WORK ITEM:
Reproduce only the lines of the material below that start at the line containing "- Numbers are" and stop at the line containing "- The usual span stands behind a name". Keep both end lines.

MATERIAL PROVIDED:
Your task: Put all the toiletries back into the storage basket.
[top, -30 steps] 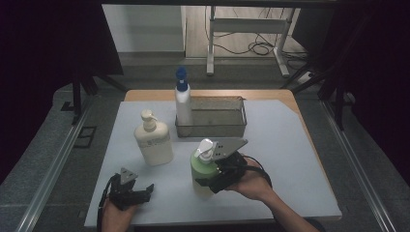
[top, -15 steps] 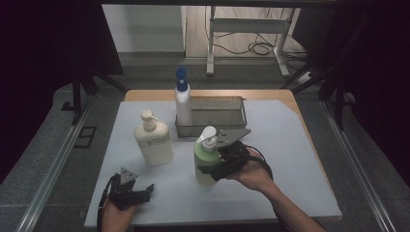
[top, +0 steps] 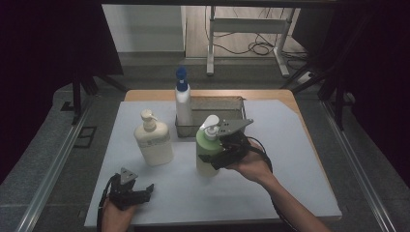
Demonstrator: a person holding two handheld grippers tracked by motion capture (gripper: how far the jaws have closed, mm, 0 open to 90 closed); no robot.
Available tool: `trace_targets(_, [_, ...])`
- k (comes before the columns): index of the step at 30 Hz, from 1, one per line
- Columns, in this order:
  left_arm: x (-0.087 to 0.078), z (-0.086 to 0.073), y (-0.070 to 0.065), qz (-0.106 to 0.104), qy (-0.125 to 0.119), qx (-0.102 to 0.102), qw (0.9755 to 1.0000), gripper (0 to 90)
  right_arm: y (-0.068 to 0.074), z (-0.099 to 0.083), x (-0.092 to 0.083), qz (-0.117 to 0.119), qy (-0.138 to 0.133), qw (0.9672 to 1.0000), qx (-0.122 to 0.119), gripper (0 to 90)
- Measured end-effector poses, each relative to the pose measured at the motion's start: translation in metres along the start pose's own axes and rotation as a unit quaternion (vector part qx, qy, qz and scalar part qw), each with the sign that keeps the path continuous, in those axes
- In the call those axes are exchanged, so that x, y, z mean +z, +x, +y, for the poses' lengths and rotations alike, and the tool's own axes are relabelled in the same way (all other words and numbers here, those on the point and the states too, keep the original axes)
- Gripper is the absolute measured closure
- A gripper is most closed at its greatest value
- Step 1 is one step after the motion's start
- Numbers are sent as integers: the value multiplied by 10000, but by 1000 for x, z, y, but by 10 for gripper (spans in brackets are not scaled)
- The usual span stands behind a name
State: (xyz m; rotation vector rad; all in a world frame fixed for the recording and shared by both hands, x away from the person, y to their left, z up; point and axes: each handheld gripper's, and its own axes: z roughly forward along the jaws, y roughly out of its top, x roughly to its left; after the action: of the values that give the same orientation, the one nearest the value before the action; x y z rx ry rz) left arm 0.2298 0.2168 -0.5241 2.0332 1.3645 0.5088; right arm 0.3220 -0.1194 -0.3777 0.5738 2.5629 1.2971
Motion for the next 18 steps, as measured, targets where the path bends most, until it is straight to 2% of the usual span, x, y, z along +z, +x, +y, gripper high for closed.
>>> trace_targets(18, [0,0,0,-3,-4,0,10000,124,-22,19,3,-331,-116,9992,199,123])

PROBLEM SOLUTION:
- Numbers are sent as integers: the value multiplied by 10000, but by 1000 for x, z, y, but by 10 for gripper (spans in brackets are not scaled)
- The usual span stands behind a name

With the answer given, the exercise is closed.